Partnership between students and staff – this is also an opportunity for staff and students to work together. While our responses are student led, having staff check and approve them means that the students are working in closer contact with academics. They are continuously learning from the staff and developing their interpersonal skills. Allin highlights that this collaboration is ‘vital, because it has the potential to transform teaching and learning in higher education’.23 She continues with how this collaboration can be difficult in higher education ‘due to the power relations that exist between lecturers and students’.24 However, the work done in the Student Law Think Tank is predominantly by the students, with the staff facilitating and overseeing. There is a great balance in this collaboration and it has transformed how the students and staff work together.

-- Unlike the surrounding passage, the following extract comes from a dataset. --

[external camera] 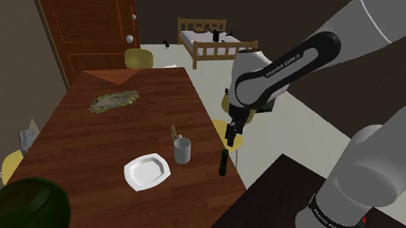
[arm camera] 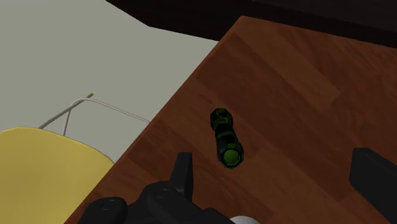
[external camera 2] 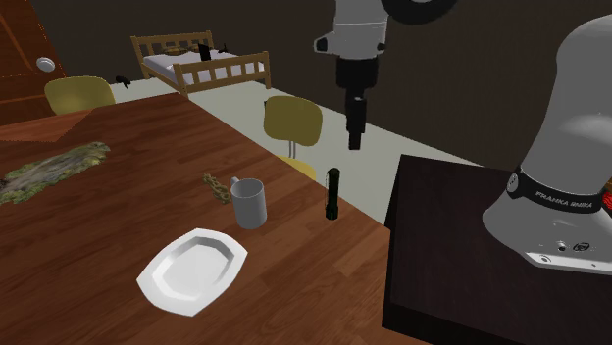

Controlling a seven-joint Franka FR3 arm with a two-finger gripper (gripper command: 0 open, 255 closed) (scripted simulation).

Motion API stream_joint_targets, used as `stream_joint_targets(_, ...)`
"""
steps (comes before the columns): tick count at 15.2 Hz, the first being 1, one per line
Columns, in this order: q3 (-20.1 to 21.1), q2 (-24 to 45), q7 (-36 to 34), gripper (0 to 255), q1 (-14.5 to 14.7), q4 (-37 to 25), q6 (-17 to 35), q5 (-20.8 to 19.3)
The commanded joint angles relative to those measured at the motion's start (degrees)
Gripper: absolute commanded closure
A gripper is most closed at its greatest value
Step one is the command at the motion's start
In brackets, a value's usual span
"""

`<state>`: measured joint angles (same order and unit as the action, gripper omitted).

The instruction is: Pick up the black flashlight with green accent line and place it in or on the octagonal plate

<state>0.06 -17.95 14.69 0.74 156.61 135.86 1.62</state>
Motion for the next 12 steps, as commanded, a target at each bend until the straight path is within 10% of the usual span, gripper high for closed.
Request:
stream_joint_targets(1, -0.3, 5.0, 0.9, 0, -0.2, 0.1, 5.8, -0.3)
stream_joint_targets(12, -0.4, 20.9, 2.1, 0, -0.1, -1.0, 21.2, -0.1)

Creating a law reform ethos – engaging students with law reform from an early stage of their legal education also has the potential of producing lawyers with a greater social justice ethos. As stated above, students are not often encouraged to think about law reform and the role that they can play in it. Allowing students to think about how the law should be and how they can shape it is something they may carry throughout their careers.25 Coper highlights this benefit when discussing his law reform work he conducts with students at ANU. He states:

Legal education with an ethos of law reform and social justice would give a more altruistic focus to the pursuit of law as a career, and inspire more graduates to use their knowledge and skills to give something back to the society they serve, the society that gave them their privileged position.26

Thus, giving students the knowledge and skills needed to engage with policy and law reform may create lawyers who continue to help their community and continue to fight for social justice, not only wish to better their own careers.

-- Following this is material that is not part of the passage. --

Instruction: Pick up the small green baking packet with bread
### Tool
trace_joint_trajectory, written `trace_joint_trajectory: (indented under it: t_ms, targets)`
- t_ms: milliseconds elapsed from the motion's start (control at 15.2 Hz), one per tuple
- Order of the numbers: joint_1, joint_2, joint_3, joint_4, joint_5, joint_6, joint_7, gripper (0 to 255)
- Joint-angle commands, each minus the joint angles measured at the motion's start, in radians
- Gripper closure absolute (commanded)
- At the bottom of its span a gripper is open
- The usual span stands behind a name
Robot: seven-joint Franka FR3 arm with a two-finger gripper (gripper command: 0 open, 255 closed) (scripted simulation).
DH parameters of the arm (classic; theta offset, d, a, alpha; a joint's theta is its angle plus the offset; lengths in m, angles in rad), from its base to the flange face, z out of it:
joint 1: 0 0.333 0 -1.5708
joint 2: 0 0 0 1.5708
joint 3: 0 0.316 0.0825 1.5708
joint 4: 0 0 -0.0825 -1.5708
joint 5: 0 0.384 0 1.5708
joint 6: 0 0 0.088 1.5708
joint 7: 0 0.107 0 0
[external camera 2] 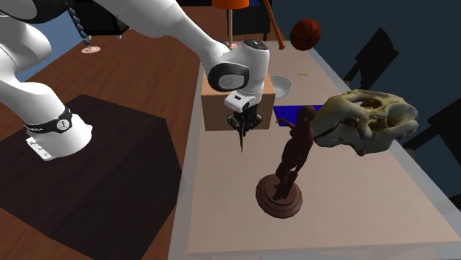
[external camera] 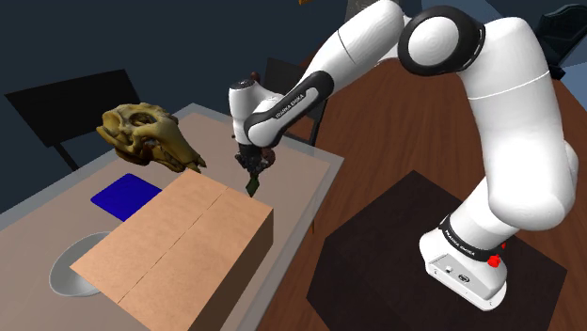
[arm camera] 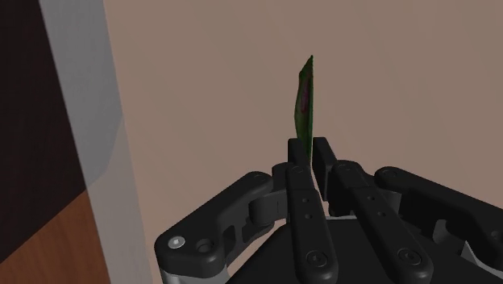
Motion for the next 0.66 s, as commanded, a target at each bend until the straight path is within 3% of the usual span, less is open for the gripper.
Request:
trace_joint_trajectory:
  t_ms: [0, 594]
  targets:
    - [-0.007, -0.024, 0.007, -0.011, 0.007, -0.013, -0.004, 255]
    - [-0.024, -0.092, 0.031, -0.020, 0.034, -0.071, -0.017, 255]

There has been some research conducted in this area in the USA, exploring the link between clinical courses and lawyers continuing pro bono work after graduating from law school. Sandefur and Selbin analysed data gathered from After the J.D.: First Results of a National Survey of Legal Careers,27 which looked at 5,000 attorneys during the 10 years after they have left law school. This national survey collected a wide range of data, including where the graduates were now working, practice setting and whether they have continued with pro bono work. Sandefur and Selbin concluded from the report that there was no link between clinics and those lawyers working in the private sector. They highlighted that ‘clinical experiences are significantly associated with public service employment only for new lawyers who expressed civic motivations’.28 They also found that ‘on average, there was little relationship between clinical training experiences and lawyers’ rates of participation in the community, charitable, political advocacy and bar-related organizations’.29 Even though this study has produced some very interesting results, there is still a need for more information and data to be collected. As Patton states:

Although clinical professors may hope that students’ reflections upon meaningful lawyering events may be transformative in relation to those students’ notions of social justice, we simply do not have sufficient evidence to determine the frequency of such change.30

While studies have shown that, at the moment, there is no direct link between clinical work and pro bono work after graduation, clinical work can teach students that legal practice does not just have to be a career but can also be a responsibility to society to make change if they wish it to be. It is important, however, not to force our own values on our students. We think this kind of project works best if students are allowed to choose their own area of reform, enabling them to make a difference in an area of the law that they feel passionate about, encouraging their own autonomy in their learning. Patton notes that a ‘professor’s social justice selection can conflict with the interest of self-directed learning’.31 If we were to force our own values on them it would ruin the kind of learning we wish for them to engage with and affect the kind of law reform they would like to influence themselves.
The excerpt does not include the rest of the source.